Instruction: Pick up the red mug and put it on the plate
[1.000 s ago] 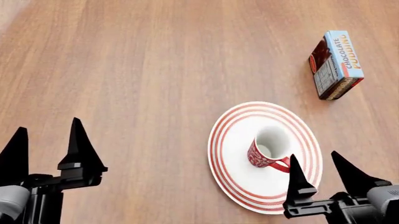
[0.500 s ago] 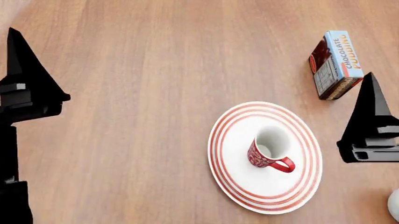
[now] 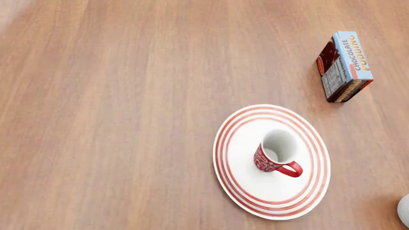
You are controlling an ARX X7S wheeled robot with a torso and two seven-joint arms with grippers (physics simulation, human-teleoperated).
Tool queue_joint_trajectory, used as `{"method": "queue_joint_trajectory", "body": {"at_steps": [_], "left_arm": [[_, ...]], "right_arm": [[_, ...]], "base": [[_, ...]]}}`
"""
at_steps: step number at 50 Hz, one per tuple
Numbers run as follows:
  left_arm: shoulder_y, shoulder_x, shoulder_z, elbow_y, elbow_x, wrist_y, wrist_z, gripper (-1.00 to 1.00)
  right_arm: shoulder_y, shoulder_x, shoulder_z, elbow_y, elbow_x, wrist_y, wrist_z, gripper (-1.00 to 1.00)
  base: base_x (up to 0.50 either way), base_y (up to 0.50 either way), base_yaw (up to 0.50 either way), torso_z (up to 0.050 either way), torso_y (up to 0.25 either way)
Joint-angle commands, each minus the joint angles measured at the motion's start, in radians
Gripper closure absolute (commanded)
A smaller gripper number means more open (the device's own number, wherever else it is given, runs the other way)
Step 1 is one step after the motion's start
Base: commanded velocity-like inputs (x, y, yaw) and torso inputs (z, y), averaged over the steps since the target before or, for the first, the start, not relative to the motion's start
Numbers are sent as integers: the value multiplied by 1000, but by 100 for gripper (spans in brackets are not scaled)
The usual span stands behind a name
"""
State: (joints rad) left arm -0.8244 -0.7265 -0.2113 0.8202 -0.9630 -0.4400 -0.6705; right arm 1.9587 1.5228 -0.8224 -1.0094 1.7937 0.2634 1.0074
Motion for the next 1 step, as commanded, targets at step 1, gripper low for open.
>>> {"method": "queue_joint_trajectory", "body": {"at_steps": [1], "left_arm": [[-115,-63,-96,4,-156,-24,-58,-100]], "right_arm": [[253,-96,221,1,315,264,61,-100]], "base": [[0,0,0,0,0]]}}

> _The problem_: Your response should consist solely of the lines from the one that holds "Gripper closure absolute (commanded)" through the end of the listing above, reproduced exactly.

> _Worked solution_:
Gripper closure absolute (commanded)
A smaller gripper number means more open (the device's own number, wherever else it is given, runs the other way)
Step 1 is one step after the motion's start
Base: commanded velocity-like inputs (x, y, yaw) and torso inputs (z, y), averaged over the steps since the target before or, for the first, the start, not relative to the motion's start
Numbers are sent as integers: the value multiplied by 1000, but by 100 for gripper (spans in brackets are not scaled)
The usual span stands behind a name
"""
State: (joints rad) left arm -0.8244 -0.7265 -0.2113 0.8202 -0.9630 -0.4400 -0.6705; right arm 1.9587 1.5228 -0.8224 -1.0094 1.7937 0.2634 1.0074
Motion for the next 1 step, as commanded, targets at step 1, gripper low for open.
>>> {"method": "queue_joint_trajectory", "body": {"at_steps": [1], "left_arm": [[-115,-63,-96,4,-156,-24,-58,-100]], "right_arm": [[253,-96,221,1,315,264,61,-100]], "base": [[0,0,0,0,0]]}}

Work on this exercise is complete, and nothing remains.